═════ STORED DATA ═════

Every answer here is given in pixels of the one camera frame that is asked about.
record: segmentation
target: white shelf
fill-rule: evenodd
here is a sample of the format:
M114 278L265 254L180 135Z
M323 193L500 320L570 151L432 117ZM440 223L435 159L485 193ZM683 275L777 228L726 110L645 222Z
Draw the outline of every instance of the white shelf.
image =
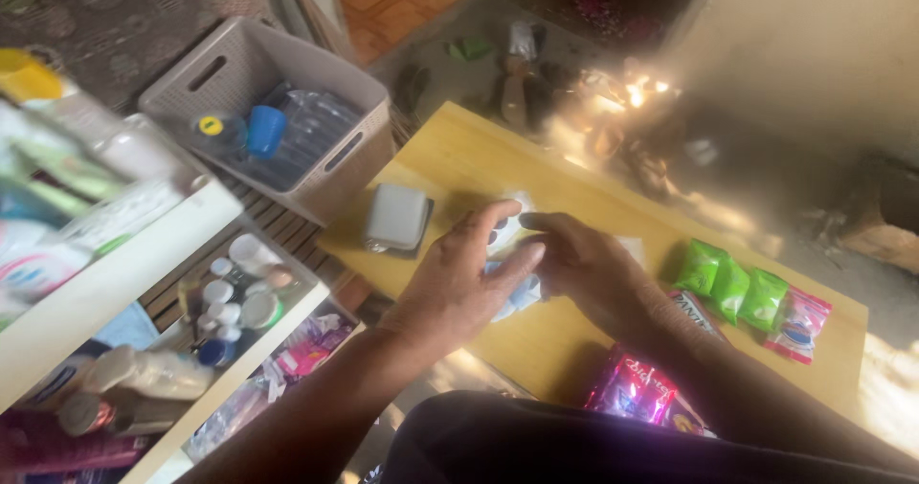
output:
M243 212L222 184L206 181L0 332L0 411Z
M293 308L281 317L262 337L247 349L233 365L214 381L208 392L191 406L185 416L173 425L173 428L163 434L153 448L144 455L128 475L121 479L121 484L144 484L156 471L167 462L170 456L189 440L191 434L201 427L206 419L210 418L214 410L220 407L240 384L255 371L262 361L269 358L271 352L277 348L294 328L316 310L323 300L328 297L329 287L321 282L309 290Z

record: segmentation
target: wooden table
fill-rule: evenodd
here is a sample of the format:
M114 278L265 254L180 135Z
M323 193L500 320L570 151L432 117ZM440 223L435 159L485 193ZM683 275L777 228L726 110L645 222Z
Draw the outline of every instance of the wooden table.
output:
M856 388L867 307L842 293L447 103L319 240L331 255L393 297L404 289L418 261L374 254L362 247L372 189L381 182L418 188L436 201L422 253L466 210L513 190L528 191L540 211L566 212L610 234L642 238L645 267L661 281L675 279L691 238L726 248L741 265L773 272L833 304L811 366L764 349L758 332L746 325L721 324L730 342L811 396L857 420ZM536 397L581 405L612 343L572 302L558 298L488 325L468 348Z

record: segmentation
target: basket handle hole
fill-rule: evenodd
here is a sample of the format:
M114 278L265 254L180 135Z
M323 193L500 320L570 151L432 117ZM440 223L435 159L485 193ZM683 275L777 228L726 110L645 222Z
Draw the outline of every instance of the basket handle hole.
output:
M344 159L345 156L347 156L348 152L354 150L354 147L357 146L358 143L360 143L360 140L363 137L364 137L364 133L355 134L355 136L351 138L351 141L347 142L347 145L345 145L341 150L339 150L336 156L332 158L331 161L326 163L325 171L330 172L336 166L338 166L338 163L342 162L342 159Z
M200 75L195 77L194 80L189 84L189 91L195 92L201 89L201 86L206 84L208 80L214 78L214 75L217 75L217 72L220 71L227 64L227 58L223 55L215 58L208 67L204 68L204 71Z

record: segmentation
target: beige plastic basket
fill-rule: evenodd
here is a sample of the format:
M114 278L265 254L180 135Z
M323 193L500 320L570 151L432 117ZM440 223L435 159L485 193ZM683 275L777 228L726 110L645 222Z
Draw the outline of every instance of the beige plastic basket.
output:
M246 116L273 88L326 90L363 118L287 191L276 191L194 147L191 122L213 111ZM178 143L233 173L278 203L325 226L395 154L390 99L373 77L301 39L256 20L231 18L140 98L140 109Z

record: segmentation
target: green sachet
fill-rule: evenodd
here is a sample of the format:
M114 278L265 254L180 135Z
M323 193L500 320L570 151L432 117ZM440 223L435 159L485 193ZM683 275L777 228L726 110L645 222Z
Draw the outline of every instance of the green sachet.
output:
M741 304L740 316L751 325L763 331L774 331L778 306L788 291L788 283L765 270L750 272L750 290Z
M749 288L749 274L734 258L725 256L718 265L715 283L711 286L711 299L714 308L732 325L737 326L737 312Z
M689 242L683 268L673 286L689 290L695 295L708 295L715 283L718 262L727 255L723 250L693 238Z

═════

_EXERCISE DESCRIPTION_
When you reach the line with "Draw the outline of every instance of the beige" in the records above, start writing out lines exactly, and stop once the line with "Draw the outline of every instance of the green" has been written; include nothing else.

_YOUR SOLUTION_
Draw the outline of every instance of the beige plastic basket.
output:
M246 116L273 88L326 90L363 118L287 191L276 191L194 147L191 122L213 111ZM178 143L233 173L278 203L325 226L395 154L390 99L373 77L301 39L256 20L231 18L140 98L140 109Z

record: segmentation
target: green sachet
fill-rule: evenodd
here is a sample of the format:
M114 278L265 254L180 135Z
M323 193L500 320L570 151L432 117ZM440 223L435 159L485 193ZM683 275L777 228L726 110L645 222Z
Draw the outline of every instance of the green sachet.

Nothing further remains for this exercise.